- [Provided records]
● ● ● ● ●

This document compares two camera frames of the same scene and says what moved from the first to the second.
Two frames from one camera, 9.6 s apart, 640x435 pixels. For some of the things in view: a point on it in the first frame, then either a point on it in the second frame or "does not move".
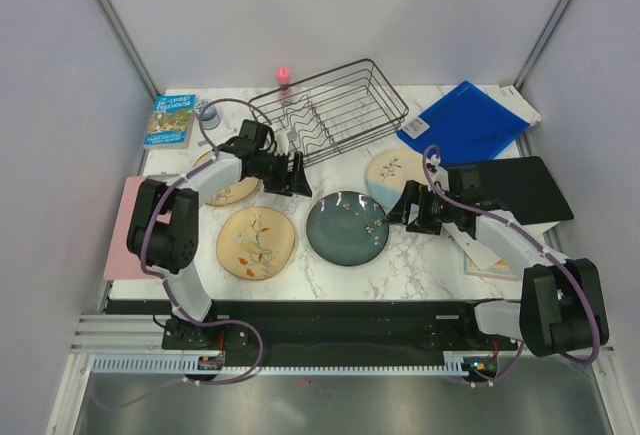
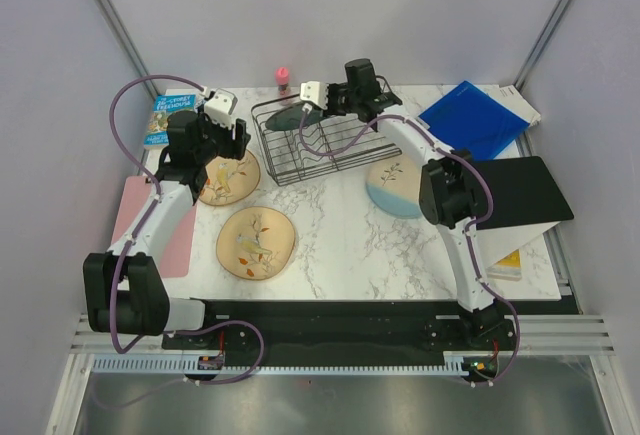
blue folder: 466,124 does not move
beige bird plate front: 255,242 does not move
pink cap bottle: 283,79 does not move
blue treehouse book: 171,121 does not move
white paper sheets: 512,100 does not move
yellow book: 500,269 does not move
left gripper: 289,186 → 233,148
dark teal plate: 346,228 → 291,119
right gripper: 400,212 → 331,89
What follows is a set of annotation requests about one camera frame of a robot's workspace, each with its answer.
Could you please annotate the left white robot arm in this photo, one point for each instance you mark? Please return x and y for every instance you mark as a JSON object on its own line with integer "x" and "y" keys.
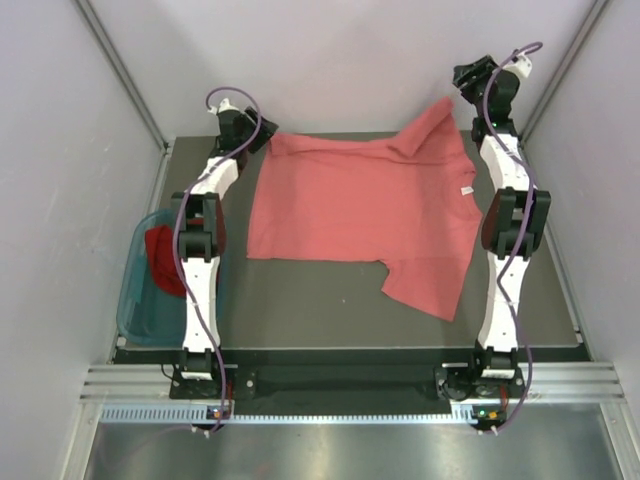
{"x": 199, "y": 235}

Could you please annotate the dark red t shirt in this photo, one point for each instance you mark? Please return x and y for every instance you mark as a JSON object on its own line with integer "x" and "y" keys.
{"x": 158, "y": 245}

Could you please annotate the teal plastic basket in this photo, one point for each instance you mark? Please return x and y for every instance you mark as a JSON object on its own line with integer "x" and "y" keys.
{"x": 150, "y": 317}

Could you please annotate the pink t shirt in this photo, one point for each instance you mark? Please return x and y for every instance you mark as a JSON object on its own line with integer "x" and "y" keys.
{"x": 405, "y": 201}

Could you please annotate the left aluminium frame post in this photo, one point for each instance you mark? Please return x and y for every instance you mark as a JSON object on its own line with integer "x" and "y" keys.
{"x": 90, "y": 17}

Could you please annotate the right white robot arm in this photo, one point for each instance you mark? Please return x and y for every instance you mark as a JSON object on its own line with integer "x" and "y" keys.
{"x": 513, "y": 226}

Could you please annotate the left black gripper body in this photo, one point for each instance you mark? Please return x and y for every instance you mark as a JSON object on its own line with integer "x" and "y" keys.
{"x": 247, "y": 126}

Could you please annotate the aluminium frame post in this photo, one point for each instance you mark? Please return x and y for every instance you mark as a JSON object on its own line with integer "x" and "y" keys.
{"x": 588, "y": 25}
{"x": 90, "y": 17}

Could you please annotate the right aluminium frame post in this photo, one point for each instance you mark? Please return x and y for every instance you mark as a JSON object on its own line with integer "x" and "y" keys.
{"x": 588, "y": 25}

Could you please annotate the slotted cable duct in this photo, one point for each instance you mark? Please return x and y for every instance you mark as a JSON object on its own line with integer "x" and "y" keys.
{"x": 202, "y": 414}

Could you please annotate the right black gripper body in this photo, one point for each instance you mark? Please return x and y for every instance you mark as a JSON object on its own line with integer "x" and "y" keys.
{"x": 475, "y": 89}

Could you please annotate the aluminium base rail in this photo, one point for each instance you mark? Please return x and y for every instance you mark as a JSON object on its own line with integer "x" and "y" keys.
{"x": 552, "y": 383}

● ● ● ● ●

- [Directions]
For this exercise, restate the material exactly and skip every picture.

- [Answer to the problem]
This document compares two camera frames of the same scene and says what moved from the first to the second.
Two frames from one camera, 9.6 s apart, 640x435 pixels. For some of the things in view: a point on it in the first frame, then either a point on it in the second frame or "does not move".
blue folder: 466,124 does not move
beige bird plate front: 255,242 does not move
pink cap bottle: 283,79 does not move
blue treehouse book: 171,121 does not move
white paper sheets: 512,100 does not move
yellow book: 500,269 does not move
left gripper: 289,186 → 233,148
dark teal plate: 346,228 → 291,119
right gripper: 400,212 → 331,89
What follows is a set of annotation requests about one camera frame of a robot's workspace, each with its answer.
Could you please annotate the left white robot arm in this photo, one point for each instance you mark? Please return x and y for every instance you mark as a JSON object on its own line with integer "x" and "y" keys.
{"x": 199, "y": 235}

Could you please annotate the dark red t shirt in this photo, one point for each instance you mark? Please return x and y for every instance you mark as a JSON object on its own line with integer "x" and "y" keys.
{"x": 158, "y": 245}

Could you please annotate the teal plastic basket in this photo, one point for each instance you mark? Please return x and y for every instance you mark as a JSON object on its own line with integer "x" and "y" keys.
{"x": 150, "y": 317}

Could you please annotate the pink t shirt in this photo, one point for each instance you mark? Please return x and y for every instance you mark as a JSON object on its own line with integer "x" and "y" keys.
{"x": 405, "y": 201}

Could you please annotate the left aluminium frame post in this photo, one point for each instance you mark? Please return x and y for every instance you mark as a JSON object on its own line with integer "x" and "y" keys.
{"x": 90, "y": 17}

Could you please annotate the right white robot arm in this photo, one point for each instance you mark? Please return x and y for every instance you mark as a JSON object on its own line with integer "x" and "y" keys.
{"x": 513, "y": 226}

Could you please annotate the left black gripper body in this photo, one point for each instance you mark? Please return x and y for every instance you mark as a JSON object on its own line with integer "x" and "y" keys.
{"x": 247, "y": 126}

Could you please annotate the aluminium frame post in this photo, one point for each instance you mark? Please return x and y for every instance you mark as a JSON object on its own line with integer "x" and "y" keys.
{"x": 588, "y": 25}
{"x": 90, "y": 17}

Could you please annotate the right aluminium frame post in this photo, one point for each instance you mark? Please return x and y for every instance you mark as a JSON object on its own line with integer "x" and "y" keys.
{"x": 588, "y": 25}

Could you please annotate the slotted cable duct in this photo, one point for each instance you mark? Please return x and y for every instance you mark as a JSON object on its own line with integer "x" and "y" keys.
{"x": 202, "y": 414}

Could you please annotate the right black gripper body in this photo, one point for each instance you mark? Please return x and y for every instance you mark as a JSON object on its own line with integer "x" and "y" keys.
{"x": 475, "y": 89}

Could you please annotate the aluminium base rail in this photo, one point for each instance you mark? Please return x and y for every instance you mark as a JSON object on its own line with integer "x" and "y" keys.
{"x": 552, "y": 383}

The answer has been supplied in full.